Butcher has become a multiple New York Times Number One Best Selling Author using this cookie-cutter template so I guess he’s shown his old teacher the error of her ways.

Jim Butcher’s Dresden Files series was originally inspired by Laurell K. Hamilton. This might shock any of you who have actually read Hamilton’s Anita Blake books but there was a time that they were a lot less “out there.” You can see Dresden’s DNA in those early works of Hamilotn’s.

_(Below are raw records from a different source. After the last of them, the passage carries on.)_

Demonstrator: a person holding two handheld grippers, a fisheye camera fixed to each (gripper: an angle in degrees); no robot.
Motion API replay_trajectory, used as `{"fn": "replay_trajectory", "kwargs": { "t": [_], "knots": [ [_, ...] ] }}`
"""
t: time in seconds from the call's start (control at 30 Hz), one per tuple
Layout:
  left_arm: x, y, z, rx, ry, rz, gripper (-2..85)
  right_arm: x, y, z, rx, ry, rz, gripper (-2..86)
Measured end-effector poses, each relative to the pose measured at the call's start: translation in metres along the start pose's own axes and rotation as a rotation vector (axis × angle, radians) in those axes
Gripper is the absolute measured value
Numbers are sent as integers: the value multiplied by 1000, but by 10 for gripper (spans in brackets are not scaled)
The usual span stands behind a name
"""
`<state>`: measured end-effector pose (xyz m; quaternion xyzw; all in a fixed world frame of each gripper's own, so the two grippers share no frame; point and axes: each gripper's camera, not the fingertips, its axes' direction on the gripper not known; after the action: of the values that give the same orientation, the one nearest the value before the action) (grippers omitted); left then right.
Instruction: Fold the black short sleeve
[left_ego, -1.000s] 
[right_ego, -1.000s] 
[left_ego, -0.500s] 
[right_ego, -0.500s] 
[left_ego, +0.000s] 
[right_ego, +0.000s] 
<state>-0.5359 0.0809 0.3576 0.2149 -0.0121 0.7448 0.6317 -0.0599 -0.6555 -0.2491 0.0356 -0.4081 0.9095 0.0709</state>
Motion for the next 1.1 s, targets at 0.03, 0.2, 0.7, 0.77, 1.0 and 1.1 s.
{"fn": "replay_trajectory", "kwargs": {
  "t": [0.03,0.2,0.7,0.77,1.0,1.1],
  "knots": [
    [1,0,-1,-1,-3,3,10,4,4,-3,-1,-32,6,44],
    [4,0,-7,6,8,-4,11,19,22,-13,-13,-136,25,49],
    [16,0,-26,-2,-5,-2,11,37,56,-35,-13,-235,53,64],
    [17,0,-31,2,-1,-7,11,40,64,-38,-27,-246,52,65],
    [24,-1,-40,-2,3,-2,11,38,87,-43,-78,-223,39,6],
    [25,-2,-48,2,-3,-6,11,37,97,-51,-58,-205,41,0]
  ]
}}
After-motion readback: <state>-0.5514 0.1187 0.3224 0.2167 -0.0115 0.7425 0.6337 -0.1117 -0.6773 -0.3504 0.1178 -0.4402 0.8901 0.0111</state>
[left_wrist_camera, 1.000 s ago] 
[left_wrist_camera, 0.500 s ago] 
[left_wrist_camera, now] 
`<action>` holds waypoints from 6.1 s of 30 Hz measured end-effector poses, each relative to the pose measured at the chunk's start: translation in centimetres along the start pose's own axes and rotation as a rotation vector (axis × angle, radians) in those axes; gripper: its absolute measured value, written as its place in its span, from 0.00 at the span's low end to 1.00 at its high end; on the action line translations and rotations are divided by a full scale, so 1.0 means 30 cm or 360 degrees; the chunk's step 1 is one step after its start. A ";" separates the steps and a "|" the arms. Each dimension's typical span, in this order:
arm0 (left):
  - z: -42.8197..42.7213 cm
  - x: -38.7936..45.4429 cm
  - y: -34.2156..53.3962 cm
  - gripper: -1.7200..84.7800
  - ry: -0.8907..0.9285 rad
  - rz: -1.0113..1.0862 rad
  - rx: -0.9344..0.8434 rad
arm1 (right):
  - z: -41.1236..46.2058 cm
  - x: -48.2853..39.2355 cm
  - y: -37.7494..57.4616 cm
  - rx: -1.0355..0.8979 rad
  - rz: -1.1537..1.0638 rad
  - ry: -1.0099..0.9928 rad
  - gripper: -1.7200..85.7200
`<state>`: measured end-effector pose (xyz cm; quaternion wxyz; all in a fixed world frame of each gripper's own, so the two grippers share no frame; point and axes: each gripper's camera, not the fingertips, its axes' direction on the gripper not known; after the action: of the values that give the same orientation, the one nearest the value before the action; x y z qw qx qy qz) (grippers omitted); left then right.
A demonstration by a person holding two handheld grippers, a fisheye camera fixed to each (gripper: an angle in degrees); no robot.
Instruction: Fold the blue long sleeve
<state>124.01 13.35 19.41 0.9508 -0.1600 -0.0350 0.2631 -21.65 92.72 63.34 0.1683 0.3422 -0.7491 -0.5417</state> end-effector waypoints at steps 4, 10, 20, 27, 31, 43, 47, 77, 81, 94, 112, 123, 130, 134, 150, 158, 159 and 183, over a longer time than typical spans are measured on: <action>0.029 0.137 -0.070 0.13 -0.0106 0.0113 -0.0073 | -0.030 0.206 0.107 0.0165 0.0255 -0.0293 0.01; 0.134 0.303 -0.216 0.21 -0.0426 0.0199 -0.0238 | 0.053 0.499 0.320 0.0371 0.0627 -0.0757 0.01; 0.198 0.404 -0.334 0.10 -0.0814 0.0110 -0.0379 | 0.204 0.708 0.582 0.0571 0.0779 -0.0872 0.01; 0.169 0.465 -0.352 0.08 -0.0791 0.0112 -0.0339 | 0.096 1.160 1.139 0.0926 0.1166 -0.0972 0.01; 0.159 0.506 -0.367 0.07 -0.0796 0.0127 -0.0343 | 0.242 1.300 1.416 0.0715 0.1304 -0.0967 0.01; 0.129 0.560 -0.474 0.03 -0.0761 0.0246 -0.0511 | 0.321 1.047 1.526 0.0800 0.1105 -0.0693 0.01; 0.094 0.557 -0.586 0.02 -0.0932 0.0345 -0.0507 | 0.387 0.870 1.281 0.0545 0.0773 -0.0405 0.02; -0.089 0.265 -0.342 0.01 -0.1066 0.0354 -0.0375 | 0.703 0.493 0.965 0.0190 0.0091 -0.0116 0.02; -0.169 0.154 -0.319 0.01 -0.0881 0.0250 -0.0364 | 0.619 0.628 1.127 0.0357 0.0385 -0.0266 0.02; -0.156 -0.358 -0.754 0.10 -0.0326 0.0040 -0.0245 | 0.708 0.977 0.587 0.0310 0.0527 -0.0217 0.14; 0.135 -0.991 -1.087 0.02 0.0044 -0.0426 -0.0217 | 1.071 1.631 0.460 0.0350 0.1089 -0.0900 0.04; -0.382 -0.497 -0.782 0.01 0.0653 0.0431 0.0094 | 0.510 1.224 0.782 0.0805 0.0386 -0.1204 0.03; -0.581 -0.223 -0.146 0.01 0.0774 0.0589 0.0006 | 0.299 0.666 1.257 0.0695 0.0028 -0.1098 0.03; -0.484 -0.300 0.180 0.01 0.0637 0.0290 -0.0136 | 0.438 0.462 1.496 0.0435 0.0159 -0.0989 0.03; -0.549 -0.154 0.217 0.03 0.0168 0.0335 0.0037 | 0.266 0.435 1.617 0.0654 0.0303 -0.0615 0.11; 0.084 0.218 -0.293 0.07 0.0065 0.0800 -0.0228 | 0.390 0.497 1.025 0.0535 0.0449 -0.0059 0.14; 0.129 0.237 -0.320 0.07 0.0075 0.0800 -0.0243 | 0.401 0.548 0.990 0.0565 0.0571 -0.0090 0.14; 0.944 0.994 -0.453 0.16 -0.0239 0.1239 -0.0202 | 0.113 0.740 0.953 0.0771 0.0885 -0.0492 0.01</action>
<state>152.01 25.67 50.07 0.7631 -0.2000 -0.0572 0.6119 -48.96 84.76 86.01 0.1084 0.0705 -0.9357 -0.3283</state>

Like any young author, Jim Butcher’s project was drastically over-ambitious in scope. The Dresden Files is meant to be a twenty book series and he will be publishing book sixteen this summer.

If you are interested in this series and haven’t read it yet, I would recommend Dead Beat which is not the first book in the series but the seventh. I know that may seem a little odd but I think it’s a fair way to judge if you are interested enough in this world to commit yourself to reading the whole thing. If you aren’t interested in entire the whole Dresden catalog, you’ve at least read an excellent book.

Here are the reasons why.

(A) Dead Beat is a more mature work by Butcher. The early Dresden books were good but this the work of an author who has had enough “time in the bottle.”

(B) It was written from the ground up to be an introduction to the Dresden-verse. Dead Beat was Butcher’s first hardcover book. That means a lot more promotion, a prominent position on the “Just Published” table and in consequence a lot more new readers.

(C) Butcher had actually gotten to know his setting by then. He had more or less picked Chicago as a default because Washington and New York were off-limits for various reasons. He didn’t want to set in LA and Detroit is Detroit. But he had never lived in the Windy City. Consequently, his early works had some errors that were pretty obvious to the natives. Chi-Town doesn’t exactly have a downtown for example and he was frequently getting travel times between points wrong. But by Dead Beat, he knew the city well enough to get it right.

(D) Zombie dinosaur. I mean, come on, Zombie dinosaur!

Harry Dresden easily fits Chandler’s description of the gumshoe detective. It’s a tried and true formula. You can’t argue with it. But what this means and what a lot of people miss, (to include Butcher himself from time to time) is that the Dresden Files aren’t urban fantasy in their deepest hearts they are mysteries.

In the early books Butcher was a little formulaic in that regard. “It started with a dame. It always starts with a dame.” He’d gotten over that by book seven, although it actually does start with a dame, she’s just not alive all.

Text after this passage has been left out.